[Task to carry out] Copy out every line of the listing in which "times" appears.

[Source data]
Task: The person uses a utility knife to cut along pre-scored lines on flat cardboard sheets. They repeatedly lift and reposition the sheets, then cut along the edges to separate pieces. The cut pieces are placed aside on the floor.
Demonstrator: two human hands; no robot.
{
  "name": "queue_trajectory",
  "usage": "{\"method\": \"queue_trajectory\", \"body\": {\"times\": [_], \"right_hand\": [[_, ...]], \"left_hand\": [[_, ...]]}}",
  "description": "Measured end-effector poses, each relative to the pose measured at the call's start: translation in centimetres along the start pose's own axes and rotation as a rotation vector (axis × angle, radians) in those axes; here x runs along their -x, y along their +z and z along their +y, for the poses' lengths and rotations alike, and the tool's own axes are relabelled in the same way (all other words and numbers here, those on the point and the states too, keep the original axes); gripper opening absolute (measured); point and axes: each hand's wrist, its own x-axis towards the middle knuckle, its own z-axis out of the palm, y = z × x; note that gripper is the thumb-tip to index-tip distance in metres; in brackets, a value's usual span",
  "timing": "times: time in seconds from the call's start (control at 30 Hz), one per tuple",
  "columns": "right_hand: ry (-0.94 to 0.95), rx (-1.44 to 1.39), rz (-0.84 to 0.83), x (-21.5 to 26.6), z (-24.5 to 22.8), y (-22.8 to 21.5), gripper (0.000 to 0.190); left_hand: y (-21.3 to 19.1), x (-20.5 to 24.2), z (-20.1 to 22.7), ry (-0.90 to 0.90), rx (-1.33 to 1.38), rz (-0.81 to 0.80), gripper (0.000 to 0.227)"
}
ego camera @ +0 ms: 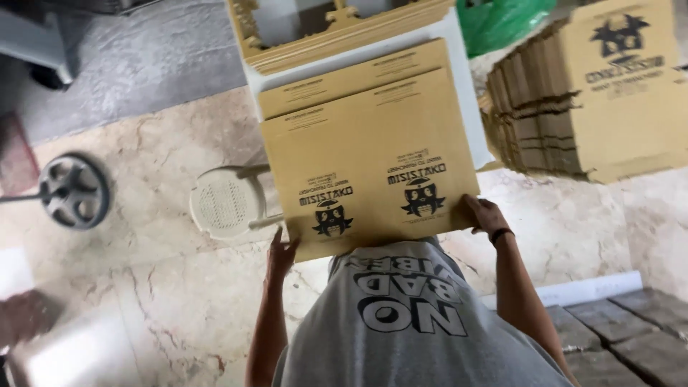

[Answer for the task]
  "usage": "{\"method\": \"queue_trajectory\", \"body\": {\"times\": [_], \"right_hand\": [[_, ...]], \"left_hand\": [[_, ...]]}}",
  "timing": "times: time in seconds from the call's start (control at 30 Hz), one per tuple",

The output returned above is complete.